Убить ребенка? Убить... своего ребенка? Сжечь заживо родного сына?! Почему?!
— Кто его знает, — сказал человек, и Эллен только теперь поняла, что говорила вслух. — Может, это и не его ребенок. Может, это ублюдок его жены, которого он терпел много лет, а теперь поперек горла стало. Или еще что.
Он говорил бодро, почти весело, даром что побывал в пламени и должен был бы задыхаться от набравшегося в легкие дыма и забившей горло копоти и дрожать от только что пережитого ужаса так же, как сейчас Эллен...
Она остановилась, подняла голову и впервые посмотрела в лицо человеку, которого спасла. И почти сразу поняла, почему это лицо — эти глаза, этот смех — показались ей такими знакомыми. Она уже видела их прежде. Да, и смех — тоже видела, а не слышала.
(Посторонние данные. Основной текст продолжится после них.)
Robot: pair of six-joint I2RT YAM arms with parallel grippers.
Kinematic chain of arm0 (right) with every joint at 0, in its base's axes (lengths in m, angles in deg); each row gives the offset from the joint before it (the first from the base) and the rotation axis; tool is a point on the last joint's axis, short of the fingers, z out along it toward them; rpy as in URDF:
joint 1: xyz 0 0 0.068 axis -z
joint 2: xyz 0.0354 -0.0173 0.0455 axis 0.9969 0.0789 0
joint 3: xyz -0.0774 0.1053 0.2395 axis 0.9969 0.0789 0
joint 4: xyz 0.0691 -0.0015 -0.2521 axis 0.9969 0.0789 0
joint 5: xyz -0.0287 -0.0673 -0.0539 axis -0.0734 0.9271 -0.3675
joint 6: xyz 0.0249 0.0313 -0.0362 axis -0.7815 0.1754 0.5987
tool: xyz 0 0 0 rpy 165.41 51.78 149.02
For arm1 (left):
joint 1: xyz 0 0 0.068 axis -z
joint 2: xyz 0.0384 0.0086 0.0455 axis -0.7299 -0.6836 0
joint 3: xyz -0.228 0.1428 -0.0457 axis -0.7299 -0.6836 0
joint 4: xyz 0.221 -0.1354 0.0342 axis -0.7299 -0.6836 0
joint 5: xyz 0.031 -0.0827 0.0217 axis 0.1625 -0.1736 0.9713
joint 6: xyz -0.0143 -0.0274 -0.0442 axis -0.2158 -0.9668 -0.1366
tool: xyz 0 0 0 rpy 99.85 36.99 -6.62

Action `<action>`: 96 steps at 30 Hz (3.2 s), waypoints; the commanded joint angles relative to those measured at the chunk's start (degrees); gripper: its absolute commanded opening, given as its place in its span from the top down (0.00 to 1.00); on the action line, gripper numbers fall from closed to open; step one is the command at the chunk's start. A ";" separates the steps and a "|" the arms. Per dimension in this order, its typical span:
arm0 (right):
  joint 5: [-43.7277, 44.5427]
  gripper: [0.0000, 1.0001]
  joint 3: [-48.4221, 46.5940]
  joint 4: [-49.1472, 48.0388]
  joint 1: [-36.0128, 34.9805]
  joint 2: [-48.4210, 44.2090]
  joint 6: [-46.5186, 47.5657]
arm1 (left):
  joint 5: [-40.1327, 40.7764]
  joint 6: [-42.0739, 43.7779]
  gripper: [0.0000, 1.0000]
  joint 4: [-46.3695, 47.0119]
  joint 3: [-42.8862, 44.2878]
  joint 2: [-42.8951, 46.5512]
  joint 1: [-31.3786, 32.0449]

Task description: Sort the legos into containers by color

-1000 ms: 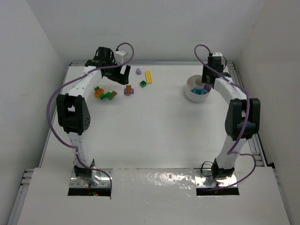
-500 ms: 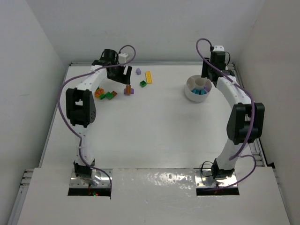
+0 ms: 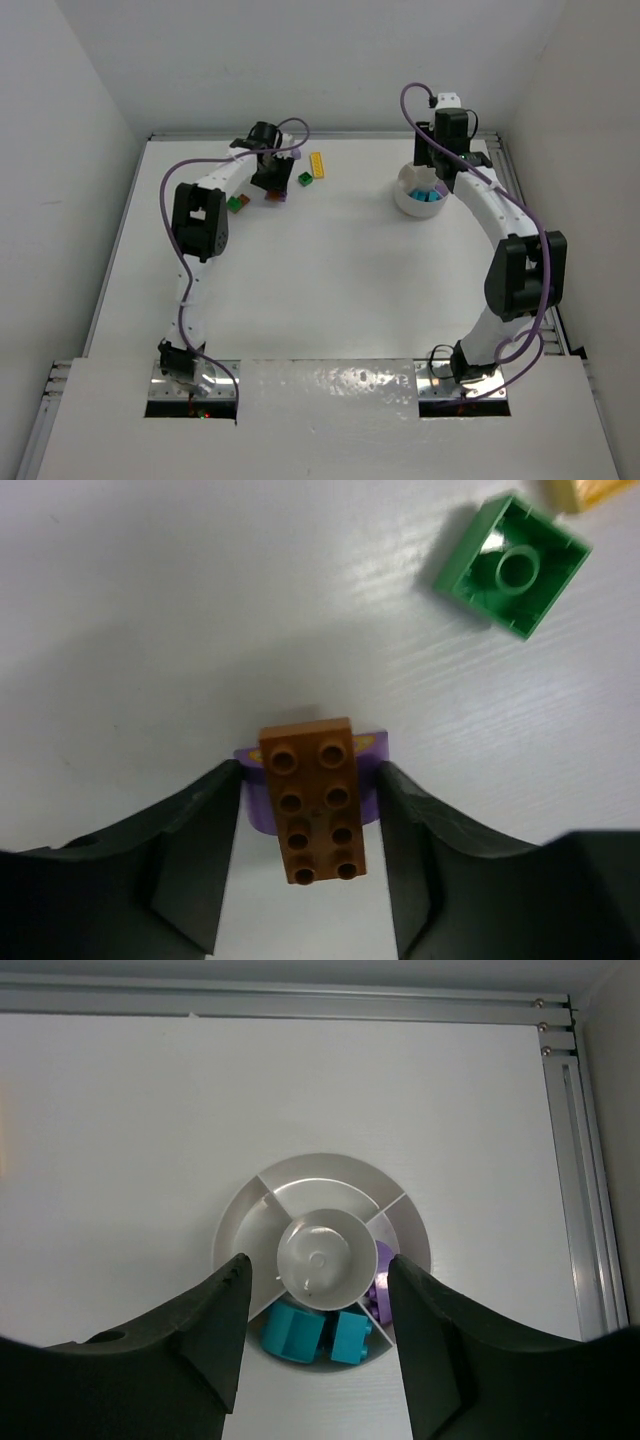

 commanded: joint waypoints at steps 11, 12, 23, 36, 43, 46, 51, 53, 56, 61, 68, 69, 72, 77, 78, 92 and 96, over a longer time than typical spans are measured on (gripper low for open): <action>1.21 0.44 0.50 -0.58 -0.89 -2.50 2.38 | 0.65 -0.78 0.59 -1.51 -0.76 4.39 -0.53; 1.21 0.44 0.50 -0.67 -0.89 -2.41 2.38 | 0.65 -0.43 0.64 -1.86 -0.85 4.48 -0.53; -22.33 0.44 -0.38 1.97 -4.48 -1.97 15.46 | -14.36 3.25 1.00 -3.62 6.35 8.43 -0.53; -34.47 0.43 2.35 -31.07 -16.35 6.02 19.43 | -33.61 1.07 1.00 -6.52 10.67 14.06 -0.44; -41.86 0.43 4.62 -35.19 -18.11 6.38 22.78 | -42.50 2.56 1.00 -6.43 10.22 17.14 -0.53; -39.76 0.45 5.69 -37.68 -18.73 6.99 22.33 | -42.94 2.21 1.00 -6.34 10.14 17.32 -0.53; -37.46 0.46 4.11 -36.71 -18.90 8.92 23.56 | -43.47 1.77 1.00 -6.26 9.52 17.58 -0.53; -38.07 0.46 3.49 -35.75 -18.99 9.45 24.00 | -43.03 1.68 1.00 -5.99 9.34 17.75 -0.53; -39.48 0.46 3.14 -34.87 -19.69 9.63 25.06 | -42.85 1.15 1.00 -5.47 9.08 17.75 -0.53; -41.77 0.45 1.82 -32.93 -20.48 10.77 25.76 | -42.85 0.54 1.00 -4.67 8.99 17.67 -0.44; -41.50 0.50 -0.81 -31.52 -20.49 13.32 26.29 | -41.36 2.56 1.00 -6.34 7.76 17.93 -0.36; -41.50 0.54 -0.99 -31.52 -20.57 13.50 25.77 | -42.06 2.38 1.00 -6.08 7.76 17.93 -0.36; -41.07 0.64 -0.38 -33.36 -20.57 13.41 25.76 | -42.33 2.47 1.00 -5.73 7.85 18.28 -0.36; -40.71 0.92 1.82 -36.18 -20.57 12.27 26.02 | -41.01 3.61 1.00 -7.31 6.44 18.28 -0.09; -40.63 0.95 1.99 -35.74 -20.49 11.74 26.37 | -40.49 3.61 1.00 -7.40 6.27 18.28 -0.09; -33.16 1.00 12.11 -16.50 -12.50 -0.90 23.76 | -36.88 1.86 1.00 -1.69 7.50 19.87 -3.34; -32.46 1.00 0.21 0.83 -7.40 -3.12 14.27 | -36.88 1.85 1.00 -1.86 6.62 19.86 -3.34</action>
Всего один раз и даже не в реальности, но ей хватило.
Эти глаза и этот смех — когда они вместе — забыть невозможно.
— Господин Глориндель, — тихо сказала Эллен.
Ветер дул с севера — попутный; паруса галеры надувались пузырями и глухо шелестели над головой. Натану нравился этот звук, он успокаивал, как и мерный плеск весел о мелкие волны. Ночное море было спокойным, лунная дорожка дрожала на водной глади. Ночью было хорошо; ночью он почти забывал о том, что делает, и переставал терзаться сомнениями в здравости своего рассудка. И тогда ему хотелось, чтобы всегда была ночь, а он всегда стоял на палубе, и все равно, куда и откуда плывет этот корабль. Только вода и небо, и безбрежное прохладное спокойствие во всем этом.
Спать совсем не хотелось, хотя Натан знал, что надо. Во Врельере они окажутся через два дня, а там уже ему будет не до любования звездным небом. Там и дальше... Врельере пользовался самоуправлением и был открыт для людей всех наций и рас даже во время войны, но Натан не тешил себя иллюзиями, что там будет безопасно. Впрочем, задерживаться в этом, по слухам, оплоте всенародной дружбы он не собирался. Ему надо было в Тарнас. Хотя он знал, что глупо ехать именно туда, то, что ее там видели, ни о чем не говорит... даже если это правда — все равно она уже далеко оттуда. Но это была его единственная зацепка.